Le service instruit aussi les autorisations d’urbanisme pour les 11 villes. Les 11 communes concernées par les risques mouvements de terrain disposent d’un PPR (plan de prévention de risques), ou de sa
version antérieure, un PER (plan d’exposition aux risques). Toutes les études géophysiques, géotechniques, les plans des carrières souterraines, les effondrements, les puits d’accès, toute l’information environnementale du sous-sol sont reportés dans le SIG, système d’information géographique, ce qui facilite l’instruction des permis de construire.
Une gestion des situations d’urgence a été mise en place avec une astreinte 7/7, 24/24, de manière à réagir à tout moment en cas d’effondrement et mettre en place les mesures de sauvegarde qui s’imposeraient. Le service accompagne tous les porteurs de projet qui veulent construire ou aménager dans les secteurs de carrières, « sans bien sûr jouer le rôle d’une maîtrise d’oeuvre », précise Gaëtan Cheppe.
Les recommandations s’adaptent en fonction des enjeux de surface. Par exemple, si un particulier veut construire sa maison au-dessus d’une carrière en bon état, inspectable, il lui sera préconisé de
construire sa maison avec des fondations dimensionnées aux conditions de fontis, qui résistent à un
effondrement et d’utiliser des fondations de type radier.
Sur le territoire, la majorité des carrières connues et surveillées sont accessibles. « On considère que
l’on connaît 80 % des carrières du territoire, mais ce sont les 20 % qui restent à découvrir qui sont les plus dangereuses, puisqu’elles ne sont pas suivies », ajoute le responsable du tout nouveau service.

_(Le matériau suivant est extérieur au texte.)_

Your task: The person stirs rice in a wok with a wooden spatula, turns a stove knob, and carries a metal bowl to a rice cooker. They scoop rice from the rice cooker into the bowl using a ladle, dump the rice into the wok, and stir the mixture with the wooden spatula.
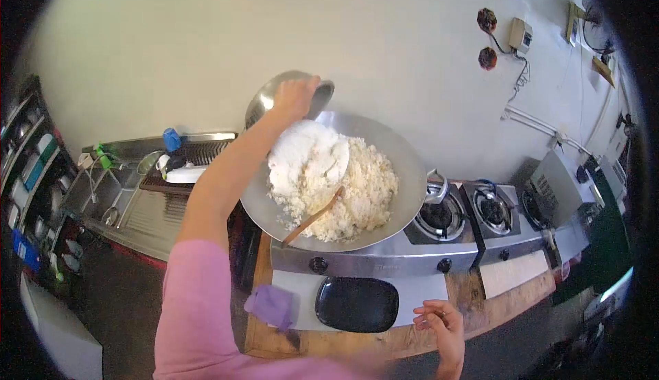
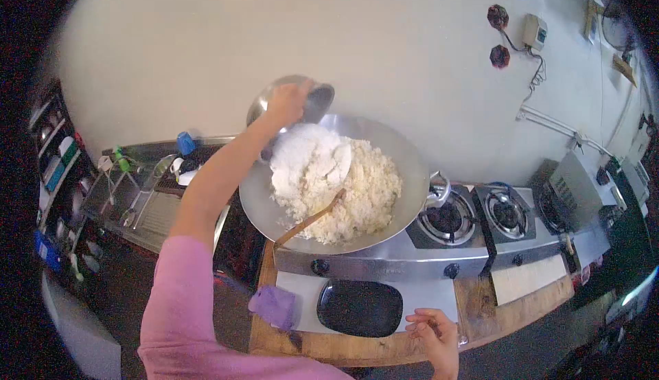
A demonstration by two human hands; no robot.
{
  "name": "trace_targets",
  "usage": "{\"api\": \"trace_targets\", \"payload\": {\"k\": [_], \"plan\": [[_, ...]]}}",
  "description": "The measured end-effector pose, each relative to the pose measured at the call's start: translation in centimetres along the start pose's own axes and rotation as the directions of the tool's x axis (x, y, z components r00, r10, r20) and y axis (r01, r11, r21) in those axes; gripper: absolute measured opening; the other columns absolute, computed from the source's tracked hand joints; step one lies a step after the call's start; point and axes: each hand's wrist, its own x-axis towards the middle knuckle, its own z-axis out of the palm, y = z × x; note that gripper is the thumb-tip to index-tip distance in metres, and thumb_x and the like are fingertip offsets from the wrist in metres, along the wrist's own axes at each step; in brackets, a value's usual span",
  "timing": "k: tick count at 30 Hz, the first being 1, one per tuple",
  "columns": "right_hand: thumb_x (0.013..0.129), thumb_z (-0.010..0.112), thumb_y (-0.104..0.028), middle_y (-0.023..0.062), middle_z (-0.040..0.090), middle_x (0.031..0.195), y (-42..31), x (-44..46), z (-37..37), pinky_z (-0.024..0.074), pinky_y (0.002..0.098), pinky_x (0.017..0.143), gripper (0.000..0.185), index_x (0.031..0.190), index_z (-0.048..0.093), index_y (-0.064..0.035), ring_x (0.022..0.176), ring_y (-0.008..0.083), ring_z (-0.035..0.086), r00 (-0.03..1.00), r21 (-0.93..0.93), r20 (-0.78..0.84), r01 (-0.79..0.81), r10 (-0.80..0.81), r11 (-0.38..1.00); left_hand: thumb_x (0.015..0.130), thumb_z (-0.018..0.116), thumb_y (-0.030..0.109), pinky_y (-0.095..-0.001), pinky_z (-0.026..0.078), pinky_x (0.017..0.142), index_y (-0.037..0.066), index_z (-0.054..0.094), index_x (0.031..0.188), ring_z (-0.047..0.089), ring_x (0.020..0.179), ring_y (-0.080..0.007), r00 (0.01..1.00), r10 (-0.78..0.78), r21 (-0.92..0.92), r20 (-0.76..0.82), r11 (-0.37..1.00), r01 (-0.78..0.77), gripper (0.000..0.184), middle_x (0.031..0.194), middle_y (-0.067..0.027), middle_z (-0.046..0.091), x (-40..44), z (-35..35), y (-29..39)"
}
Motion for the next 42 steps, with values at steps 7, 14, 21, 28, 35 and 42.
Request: {"api": "trace_targets", "payload": {"k": [7, 14, 21, 28, 35, 42], "plan": [[0.083, 0.049, -0.003, 0.0157, 0.062, 0.093, 0.3, -1.0, 1.4, 0.0489, 0.0268, 0.066, 0.023, 0.105, 0.053, 0.0033, 0.076, 0.0168, 0.061, 1.0, -0.034, 0.021, 0.007, -0.007, 0.999, 0.071, 0.054, 0.006, -0.0422, 0.048, 0.06, 0.014, 0.047, 0.116, 0.061, 0.071, -0.0313, 0.991, 0.11, -0.001, -0.071, 0.994, -0.11, 0.047, 0.073, -0.013, 0.061, 3.8, -6.2, 1.7], [0.085, 0.05, -0.005, 0.0127, 0.063, 0.09, 0.9, -3.6, -0.8, 0.0485, 0.0269, 0.069, 0.023, 0.106, 0.054, 0.0026, 0.077, 0.0152, 0.06, 0.993, -0.02, 0.045, 0.109, -0.108, 0.994, 0.068, 0.052, 0.005, -0.0413, 0.049, 0.07, 0.012, 0.051, 0.115, 0.062, 0.079, -0.0325, 0.912, -0.219, -0.216, -0.347, 0.965, 0.15, 0.048, 0.085, -0.0192, 0.063, 1.2, -11.1, 3.4], [0.085, 0.053, -0.008, 0.0098, 0.064, 0.086, 6.3, -8.8, -5.9, 0.048, 0.0261, 0.07, 0.024, 0.107, 0.054, 0.0028, 0.078, 0.0138, 0.06, 0.982, 0.106, 0.186, -0.005, -0.015, 0.994, 0.067, 0.055, -0.002, -0.0293, 0.048, 0.058, 0.003, 0.054, 0.104, 0.062, 0.069, -0.017, 0.84, -0.54, -0.903, -0.055, 0.387, 0.19, 0.038, 0.08, -0.0112, 0.064, -3.3, -12.4, 12.4], [0.087, 0.052, -0.012, 0.0089, 0.064, 0.079, 9.6, -13.6, -8.8, 0.0465, 0.0261, 0.071, 0.024, 0.106, 0.056, 0.0017, 0.075, 0.0131, 0.059, 0.932, -0.057, 0.33, -0.139, 0.15, 0.989, 0.062, 0.059, -0.001, -0.0275, 0.045, 0.068, 0.002, 0.056, 0.098, 0.057, 0.076, -0.0152, 0.923, -0.382, -0.943, -0.051, 0.323, 0.082, 0.036, 0.084, -0.0081, 0.06, -11.2, -7.5, 35.8], [0.083, 0.053, -0.009, 0.0103, 0.065, 0.082, 9.7, -19.2, -13.4, 0.0456, 0.0255, 0.07, 0.027, 0.107, 0.054, 0.0037, 0.076, 0.0124, 0.06, 0.975, -0.127, 0.057, -0.207, 0.216, 0.97, 0.061, 0.06, 0.01, -0.0378, 0.044, 0.063, 0.006, 0.054, 0.091, 0.059, 0.074, -0.031, 0.759, -0.323, -0.813, 0.566, -0.068, 0.578, 0.031, 0.078, -0.0151, 0.06, -21.8, 2.3, 56.2], [0.081, 0.055, -0.01, 0.0073, 0.061, 0.073, 9.7, -23.8, -13.8, 0.0449, 0.0243, 0.066, 0.026, 0.103, 0.057, 0.0038, 0.069, 0.0124, 0.057, 0.954, 0.015, -0.177, -0.244, 0.243, 0.97, 0.069, 0.056, 0.015, -0.0429, 0.043, 0.078, 0.011, 0.042, 0.111, 0.057, 0.088, -0.036, 0.546, -0.419, -0.649, 0.725, -0.152, 0.745, 0.045, 0.095, -0.0167, 0.06, -26.7, 6.5, 64.6]]}}
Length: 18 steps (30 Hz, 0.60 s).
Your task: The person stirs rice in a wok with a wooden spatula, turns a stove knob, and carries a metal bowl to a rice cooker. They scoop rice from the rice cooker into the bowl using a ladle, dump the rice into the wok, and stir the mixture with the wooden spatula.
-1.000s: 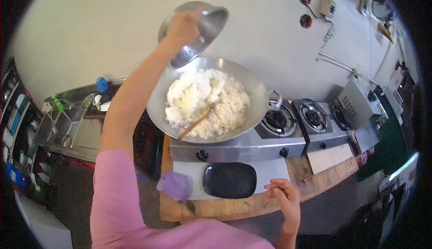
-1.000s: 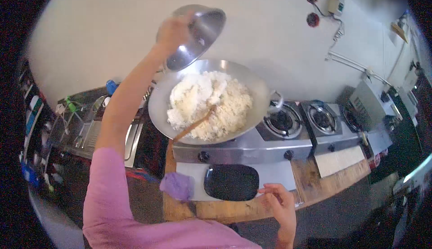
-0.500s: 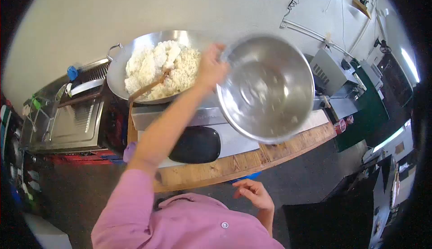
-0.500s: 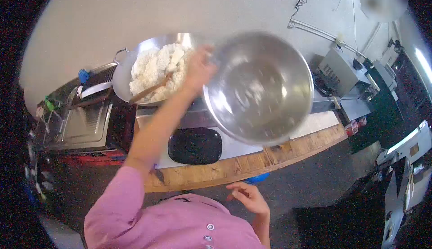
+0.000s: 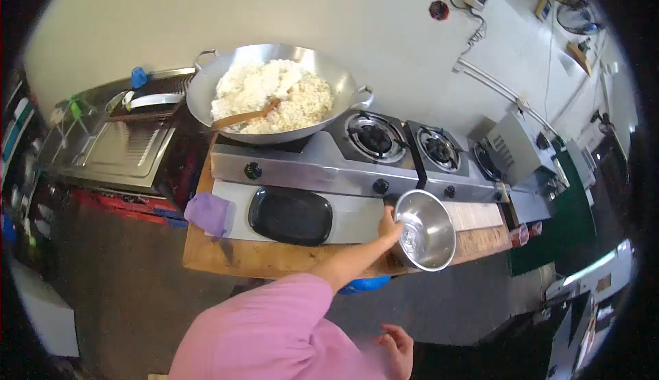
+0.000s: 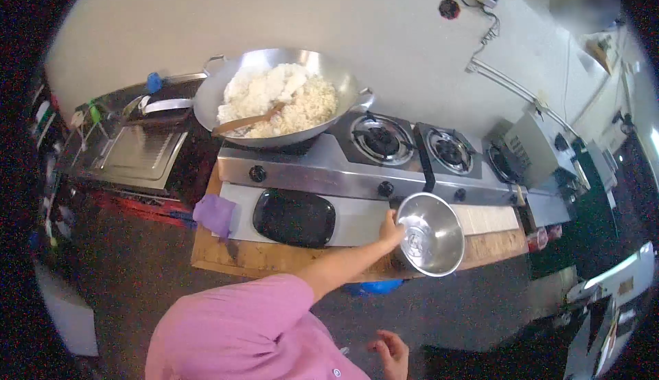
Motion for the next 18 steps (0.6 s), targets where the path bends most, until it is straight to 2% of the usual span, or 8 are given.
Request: {"api": "trace_targets", "payload": {"k": [2, 4, 6, 8, 11, 13, 16, 18], "plan": [[0.083, 0.059, -0.014, 0.003, 0.059, 0.076, 2.1, -0.1, -0.8, 0.0428, 0.0236, 0.066, 0.029, 0.108, 0.057, -0.0016, 0.071, 0.0104, 0.054, 1.0, 0.016, 0.01, 0.028, -0.028, 0.999, 0.071, 0.055, 0.015, -0.0437, 0.043, 0.079, 0.011, 0.04, 0.112, 0.057, 0.09, -0.0361, 0.991, -0.132, 0.024, 0.03, 0.991, 0.131, 0.044, 0.097, -0.0189, 0.059, -0.9, -0.1, 0.8], [0.082, 0.06, -0.011, 0.0023, 0.059, 0.075, 1.4, -0.1, -0.5, 0.0426, 0.0231, 0.066, 0.026, 0.106, 0.058, -0.0012, 0.07, 0.0103, 0.054, 1.0, 0.049, 0.024, 0.012, -0.013, 0.999, 0.072, 0.054, 0.016, -0.0452, 0.043, 0.077, 0.011, 0.04, 0.112, 0.057, 0.088, -0.0373, 0.998, -0.044, -0.004, -0.053, 0.999, 0.044, 0.043, 0.095, -0.0197, 0.059, -0.9, 0.3, -0.1], [0.082, 0.06, -0.012, 0.0025, 0.059, 0.075, 0.3, 0.3, 0.0, 0.0427, 0.023, 0.065, 0.025, 0.105, 0.058, -0.0008, 0.07, 0.0104, 0.054, 0.998, 0.021, 0.056, 0.005, -0.006, 1.0, 0.072, 0.053, 0.017, -0.0462, 0.043, 0.076, 0.01, 0.04, 0.112, 0.057, 0.088, -0.0387, 0.982, -0.177, -0.085, 0.064, 0.98, 0.182, 0.042, 0.095, -0.0215, 0.059, -0.8, -1.1, 0.9], [0.082, 0.059, -0.012, 0.0027, 0.059, 0.074, -0.4, 1.2, 0.5, 0.0427, 0.0229, 0.065, 0.024, 0.104, 0.058, -0.0007, 0.07, 0.0104, 0.054, 0.996, 0.054, 0.086, 0.001, -0.006, 0.999, 0.073, 0.052, 0.019, -0.0462, 0.044, 0.074, 0.008, 0.041, 0.11, 0.058, 0.085, -0.0395, 0.997, -0.07, -0.061, 0.043, 0.996, 0.072, 0.04, 0.093, -0.0225, 0.059, 0.4, 0.5, -2.1], [0.083, 0.059, -0.012, 0.0034, 0.059, 0.073, -1.7, 3.3, 1.7, 0.0433, 0.0231, 0.065, 0.024, 0.103, 0.057, -0.0008, 0.07, 0.0106, 0.055, 0.983, 0.009, 0.185, 0.016, -0.018, 1.0, 0.074, 0.052, 0.021, -0.0442, 0.044, 0.076, 0.005, 0.045, 0.109, 0.057, 0.089, -0.0375, 0.936, -0.177, 0.05, 0.304, 0.984, 0.17, 0.039, 0.096, -0.0221, 0.059, 0.3, -2.9, 1.0], [0.083, 0.059, -0.013, 0.0048, 0.06, 0.076, -2.5, 5.6, 2.5, 0.0452, 0.0247, 0.066, 0.026, 0.105, 0.056, -0.0013, 0.069, 0.012, 0.056, 0.954, -0.061, 0.299, -0.012, 0.029, 0.998, 0.076, 0.052, 0.023, -0.0427, 0.044, 0.077, 0.003, 0.047, 0.11, 0.057, 0.091, -0.0355, 0.778, -0.265, 0.236, 0.57, 0.959, 0.153, 0.04, 0.099, -0.0215, 0.058, 0.1, -8.4, 5.4], [0.08, 0.051, -0.009, 0.0085, 0.062, 0.07, -3.5, 9.1, 4.7, 0.0459, 0.0242, 0.065, 0.025, 0.099, 0.057, 0.0068, 0.066, 0.0127, 0.058, 0.907, -0.247, 0.413, 0.198, -0.082, 0.949, 0.076, 0.051, 0.021, -0.0441, 0.044, 0.076, 0.003, 0.05, 0.107, 0.057, 0.091, -0.0356, 0.655, 0.183, 0.208, 0.734, 0.856, -0.473, 0.036, 0.098, -0.0214, 0.059, 1.5, -12.4, 1.5], [0.082, 0.05, -0.01, 0.0076, 0.062, 0.07, -5.5, 10.2, 7.8, 0.0454, 0.0236, 0.064, 0.025, 0.099, 0.058, 0.0066, 0.065, 0.0118, 0.058, 0.889, -0.271, 0.448, 0.236, -0.095, 0.933, 0.075, 0.051, 0.018, -0.0456, 0.045, 0.075, 0.005, 0.053, 0.106, 0.056, 0.09, -0.0364, 0.579, 0.252, 0.194, 0.775, 0.778, -0.598, 0.034, 0.096, -0.0201, 0.059, 1.0, -20.2, 2.7]]}}
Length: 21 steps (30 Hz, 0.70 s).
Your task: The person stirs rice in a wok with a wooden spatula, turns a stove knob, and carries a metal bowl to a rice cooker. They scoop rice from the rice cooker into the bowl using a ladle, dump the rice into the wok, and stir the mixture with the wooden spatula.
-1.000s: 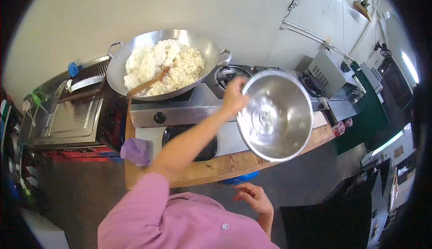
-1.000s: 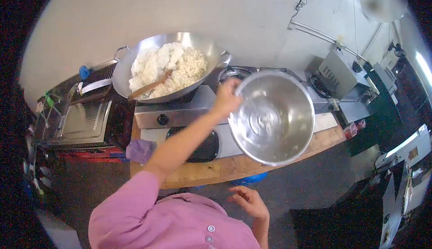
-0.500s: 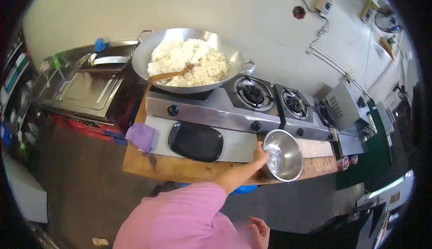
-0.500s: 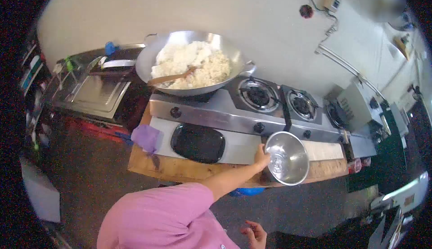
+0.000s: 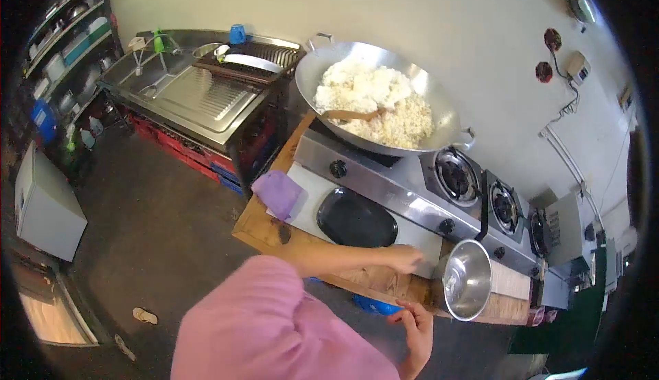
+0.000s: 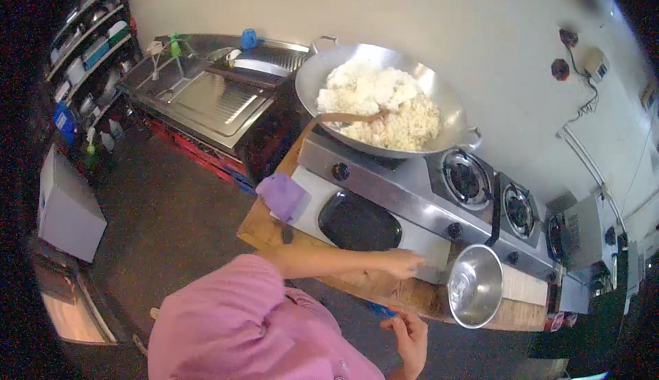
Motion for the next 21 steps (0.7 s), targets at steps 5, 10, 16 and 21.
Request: {"api": "trace_targets", "payload": {"k": [5, 10, 16, 21], "plan": [[0.081, 0.053, -0.007, 0.0074, 0.063, 0.074, -4.2, 7.4, 5.2, 0.0459, 0.0246, 0.065, 0.025, 0.103, 0.057, 0.0036, 0.068, 0.0121, 0.058, 0.959, -0.287, 0.065, 0.281, -0.274, 0.916, 0.07, 0.057, 0.02, -0.0469, 0.043, 0.073, 0.004, 0.06, 0.093, 0.056, 0.086, -0.0353, 0.921, -0.337, 0.405, -0.193, 0.828, 0.388, 0.028, 0.087, -0.0169, 0.059, -15.4, -10.5, -4.6], [0.076, 0.061, -0.009, 0.0179, 0.054, 0.107, -14.8, 17.0, 14.4, 0.0403, 0.0388, 0.087, 0.042, 0.116, 0.051, -0.0036, 0.101, 0.0322, 0.05, 0.646, -0.522, 0.046, 0.666, -0.762, 0.533, 0.071, 0.061, 0.028, -0.0509, 0.033, 0.086, 0.007, 0.056, 0.104, 0.043, 0.101, -0.0339, 0.846, -0.135, 0.617, -0.516, 0.627, 0.476, 0.04, 0.104, -0.0157, 0.049, -27.2, -17.0, -9.3], [0.081, 0.053, -0.029, 0.0201, 0.059, 0.094, -19.2, 27.8, 21.6, 0.0454, 0.0434, 0.077, 0.031, 0.101, 0.06, -0.0057, 0.094, 0.0341, 0.055, 0.745, -0.84, -0.221, 0.182, -0.629, 0.511, 0.072, 0.065, 0.034, -0.0534, 0.029, 0.095, 0.008, 0.051, 0.117, 0.037, 0.111, -0.0382, 0.976, -0.11, 0.648, -0.188, 0.733, 0.208, 0.054, 0.116, -0.0185, 0.042, -30.0, -19.8, -13.8], [0.079, 0.05, -0.021, 0.0179, 0.062, 0.073, -17.7, 33.1, 23.7, 0.0495, 0.0431, 0.064, 0.024, 0.072, 0.066, -0.0043, 0.074, 0.0324, 0.062, 0.817, -0.902, -0.252, -0.005, -0.519, 0.431, 0.069, 0.068, 0.039, -0.0524, 0.037, 0.088, 0.009, 0.049, 0.116, 0.038, 0.111, -0.0386, 0.978, -0.2, 0.555, -0.065, 0.807, 0.202, 0.059, 0.117, -0.0186, 0.041, -29.8, -21.2, -15.7]]}}
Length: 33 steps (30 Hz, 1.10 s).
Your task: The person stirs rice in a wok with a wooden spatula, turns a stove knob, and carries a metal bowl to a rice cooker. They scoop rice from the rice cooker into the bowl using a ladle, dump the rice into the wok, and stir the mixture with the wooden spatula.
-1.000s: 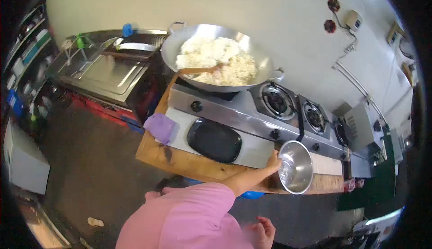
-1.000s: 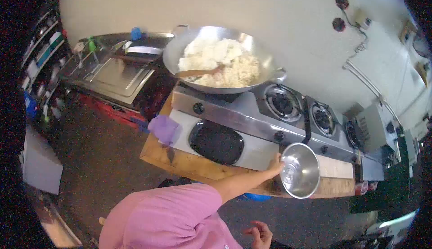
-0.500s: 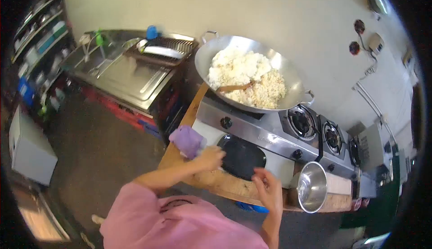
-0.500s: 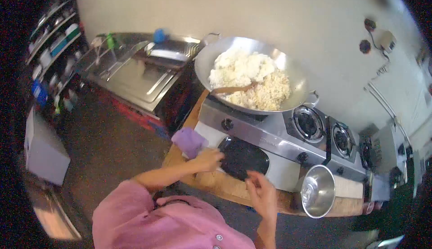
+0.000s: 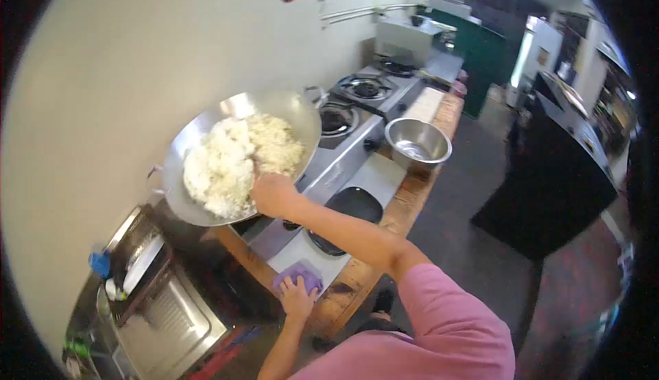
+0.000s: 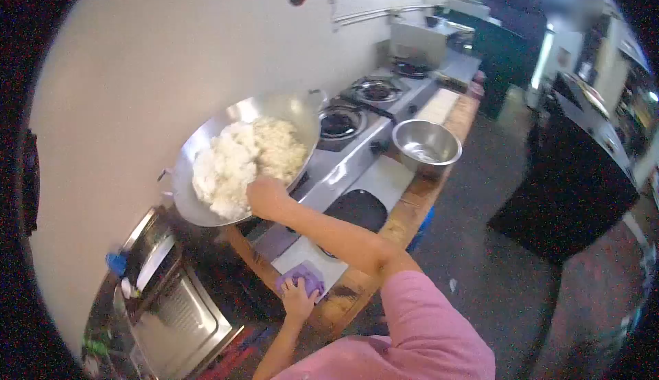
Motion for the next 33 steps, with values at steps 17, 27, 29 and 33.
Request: {"api": "trace_targets", "payload": {"k": [17, 27, 29, 33], "plan": [[0.071, 0.057, -0.013, 0.0092, 0.065, 0.082, 1.3, 6.1, 2.5, 0.0503, 0.0383, 0.059, 0.015, 0.08, 0.067, -0.0067, 0.076, 0.0246, 0.063, 0.916, -0.38, 0.086, -0.334, 0.393, 0.863, 0.086, 0.051, 0.024, -0.0346, 0.047, 0.076, 0.002, 0.052, 0.112, 0.055, 0.093, -0.02, 0.906, -0.149, -0.91, 0.396, -0.194, 0.366, 0.033, 0.107, -0.0072, 0.055, 2.6, -7.1, -13.3], [0.079, 0.048, -0.013, 0.0131, 0.065, 0.076, 1.1, 3.4, -12.9, 0.0502, 0.0398, 0.063, 0.017, 0.085, 0.06, -0.0035, 0.076, 0.0279, 0.065, 0.957, -0.526, 0.259, 0.025, 0.132, 0.85, 0.088, 0.041, 0.028, -0.0381, 0.047, 0.081, 0.004, 0.055, 0.102, 0.059, 0.089, -0.0231, 0.88, -0.471, -0.848, 0.052, -0.486, -0.21, 0.031, 0.097, -0.0093, 0.062, 3.2, -22.8, -21.6], [0.079, 0.047, -0.011, 0.0131, 0.065, 0.077, 1.6, 3.2, -14.2, 0.0499, 0.042, 0.064, 0.018, 0.092, 0.056, -0.0037, 0.075, 0.0296, 0.064, 0.954, -0.574, 0.255, 0.018, 0.158, 0.818, 0.091, 0.04, 0.028, -0.0378, 0.047, 0.081, 0.005, 0.053, 0.106, 0.058, 0.09, -0.0228, 0.833, -0.553, -0.855, 0.033, -0.447, -0.263, 0.03, 0.099, -0.0092, 0.06, 4.2, -24.2, -22.2], [0.077, 0.046, -0.007, 0.0179, 0.063, 0.076, 1.5, 3.1, -16.2, 0.0493, 0.0448, 0.059, 0.037, 0.114, 0.045, -0.0076, 0.071, 0.0342, 0.063, 0.964, -0.474, 0.149, -0.124, 0.218, 0.872, 0.092, 0.041, 0.025, -0.0382, 0.048, 0.078, 0.006, 0.052, 0.104, 0.058, 0.086, -0.0216, 0.835, -0.543, -0.857, -0.086, -0.388, -0.34, 0.025, 0.095, -0.0078, 0.059, 9.3, -26.2, -24.9]]}}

La surveillance des carrières connues est visuelle dans la majorité des cas. 3 secteurs sont instrumentés par des cannes de convergence, directement reliées à une plateforme électronique avec
une télétransmission : il s’agit de carrières a priori stabilisées, mais leur état géotechnique est un peu
dégradé et les enjeux de surface sont importants. Le service commence aussi à utiliser le scan 3D
pour observer des différences de l’ordre du millimètre, « l’approche naturaliste des inspections n’étant
pas une science exacte », reconnaît Gaëtan Cheppe.
Pour rechercher de nouvelles carrières, le procédé le plus couramment employé est la microgravimétrie, « du fait que nos carrières sont peu profondes, et sous réserve d’avoir un opérateur qui maîtrise cette technique », précise notre interlocuteur lillois. Les anomalies détectées sont vérifiées
avec des forages destructifs descendus à 15 m de profondeur. L’eau est l’élément prépondérant
dans les phénomènes d’instabilité des vides souterrains. Elle sature les terrains, alourdit les charges
encaissées par les voûtes et piliers, et réduit la capacité portante de la craie. Le service traque les fuites d’eau, à l’origine de la plupart des effondrements. Une fuite importante sur le réseau d’eau potable sur une canalisation structurante peut provoquer un effondrement en moins de 24 h ! Une fuite plus ancienne, de petite taille, qui va perdurer pendant des années, sera également nocive. Le particulier qui, dans un souci de développement durable, pense bien faire en réinfiltrant les eaux à la parcelle peut provoquer un effondrement. Pour cette raison, l’infiltration des eaux est formellement interdite dans le zonage PPR : tout doit être rejeté dans les réseaux d’assainissement.